Using Data Visualization to analyze the SEO Performance

 

Organic search is almost always, one of the top source of traffic, to a website and if you want to understand traffic acquisition, you need to understand the performance of this marketing channel.

The volume of organic search traffic your website get, still to a large extend, depend upon the volume and quality of website back links.

Though link building is a by-product of content marketing, analyzing the back link profile of a website is still important, in order to understand the overall SEO performance.

For example, if majority of back links are coming from directories and articles websites, you know the old school link building took place or the link builder is still engaged in outdated and dangerous link building practices.

But scanning each and every back link of a website is not practical. You need a tool through which you can visualize the overall back link profile of a website, something like the one below:

back-link-profile

From the chart above, we can conclude that majority of back links are from blogs which is a sign of healthy back link profile.

Now if we look at back link profile of another website, we can see that the majority of back links are from directories which means the link builder/content marketer is doing a crappy job:

back-link-profile2

There are lot of back link analysis tools available in the market, but they don’t do a very good job of visualizing the back links data. Most of them, just give you a very looooong list of back links to analyse.

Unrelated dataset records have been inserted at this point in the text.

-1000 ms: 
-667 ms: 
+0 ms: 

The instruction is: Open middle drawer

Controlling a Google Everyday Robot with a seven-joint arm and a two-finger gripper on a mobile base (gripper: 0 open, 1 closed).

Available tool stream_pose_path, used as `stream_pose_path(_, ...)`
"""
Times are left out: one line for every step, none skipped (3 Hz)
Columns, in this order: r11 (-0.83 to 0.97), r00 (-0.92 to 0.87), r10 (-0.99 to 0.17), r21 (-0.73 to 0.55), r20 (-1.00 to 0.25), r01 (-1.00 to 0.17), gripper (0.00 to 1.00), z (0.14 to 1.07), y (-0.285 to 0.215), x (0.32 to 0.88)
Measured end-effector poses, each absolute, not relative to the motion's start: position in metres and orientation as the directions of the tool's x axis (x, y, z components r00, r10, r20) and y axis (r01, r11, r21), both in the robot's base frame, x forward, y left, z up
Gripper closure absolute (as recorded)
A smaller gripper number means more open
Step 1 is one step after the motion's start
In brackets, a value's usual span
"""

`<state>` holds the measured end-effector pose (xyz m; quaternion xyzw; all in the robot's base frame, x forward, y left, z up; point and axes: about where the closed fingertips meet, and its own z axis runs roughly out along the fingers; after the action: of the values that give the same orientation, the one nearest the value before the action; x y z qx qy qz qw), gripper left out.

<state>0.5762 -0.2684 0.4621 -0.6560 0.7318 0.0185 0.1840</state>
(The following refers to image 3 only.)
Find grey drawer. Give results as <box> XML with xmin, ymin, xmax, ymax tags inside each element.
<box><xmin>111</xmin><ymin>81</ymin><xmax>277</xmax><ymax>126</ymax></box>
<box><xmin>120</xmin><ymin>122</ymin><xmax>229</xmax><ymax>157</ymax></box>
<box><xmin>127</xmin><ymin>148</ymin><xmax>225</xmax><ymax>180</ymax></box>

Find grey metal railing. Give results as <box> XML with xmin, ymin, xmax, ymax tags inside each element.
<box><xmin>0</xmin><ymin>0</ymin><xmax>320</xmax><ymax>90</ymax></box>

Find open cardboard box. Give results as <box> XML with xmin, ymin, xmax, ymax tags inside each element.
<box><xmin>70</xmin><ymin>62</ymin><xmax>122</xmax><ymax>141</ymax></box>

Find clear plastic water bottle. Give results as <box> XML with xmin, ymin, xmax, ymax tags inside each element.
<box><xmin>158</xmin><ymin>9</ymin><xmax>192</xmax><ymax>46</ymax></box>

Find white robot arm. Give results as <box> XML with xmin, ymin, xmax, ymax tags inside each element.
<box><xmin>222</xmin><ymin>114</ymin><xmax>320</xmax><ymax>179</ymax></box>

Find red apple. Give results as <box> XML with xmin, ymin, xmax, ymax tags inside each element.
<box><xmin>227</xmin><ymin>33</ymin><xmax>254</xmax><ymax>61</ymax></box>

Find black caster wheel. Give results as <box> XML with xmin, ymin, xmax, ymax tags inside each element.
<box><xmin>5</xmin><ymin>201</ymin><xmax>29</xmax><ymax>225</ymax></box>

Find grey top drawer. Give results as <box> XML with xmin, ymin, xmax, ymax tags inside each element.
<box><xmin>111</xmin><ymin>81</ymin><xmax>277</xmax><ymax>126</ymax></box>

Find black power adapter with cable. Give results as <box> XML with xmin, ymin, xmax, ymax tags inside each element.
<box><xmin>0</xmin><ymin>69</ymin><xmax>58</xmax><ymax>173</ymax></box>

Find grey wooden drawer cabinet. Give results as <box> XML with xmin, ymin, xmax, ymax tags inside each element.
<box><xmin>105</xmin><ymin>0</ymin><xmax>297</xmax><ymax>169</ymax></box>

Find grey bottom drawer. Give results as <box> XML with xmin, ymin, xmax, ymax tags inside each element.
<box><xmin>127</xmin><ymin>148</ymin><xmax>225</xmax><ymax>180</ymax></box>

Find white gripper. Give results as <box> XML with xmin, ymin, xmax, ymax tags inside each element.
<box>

Now when I am trying to understand the SEO performance, I am not going to analyse each and every back link. I want an X-ray report of a website back links profile which I can show to the client and say :

here is why your organic traffic is so low or

here is why your organic traffic is less than that of your competitor or

here is why your link builder/content marketer need to be fired

No back link analysis tool in the market, still provide such type of functionality.

Imagine how quickly you can assess the performance of any link building / content marketing campaign, if you can visualize the back links data.

This is the power of data visualisation.

Since I couldn’t find any such tool, I built my own. My tool can automatically segment the back link profile of any website into following types of links:

1. Articles links – These are mainly the back links from article directories.
2. Blog links – These are the back links from blogs
3. Directory links – These are the back links from directory websites
4. Edu links – These are the back links from educational institutions like .edu websites.
5. Forum Links – These are the back links from forums.

6. Gov. Links – These are the back links from government websites.
7. News links – These are the back links from news websites like BBC,  Guardian, New York Times etc.
8. Non-English links – These are the back links from non-English websites like Japanese, Chinese or Russian websites.
9. PR Links – These are the back links from press release websites.
10. Social Media Links – These are the back links from social media like Twitter, Facebook, LinkedIn etc.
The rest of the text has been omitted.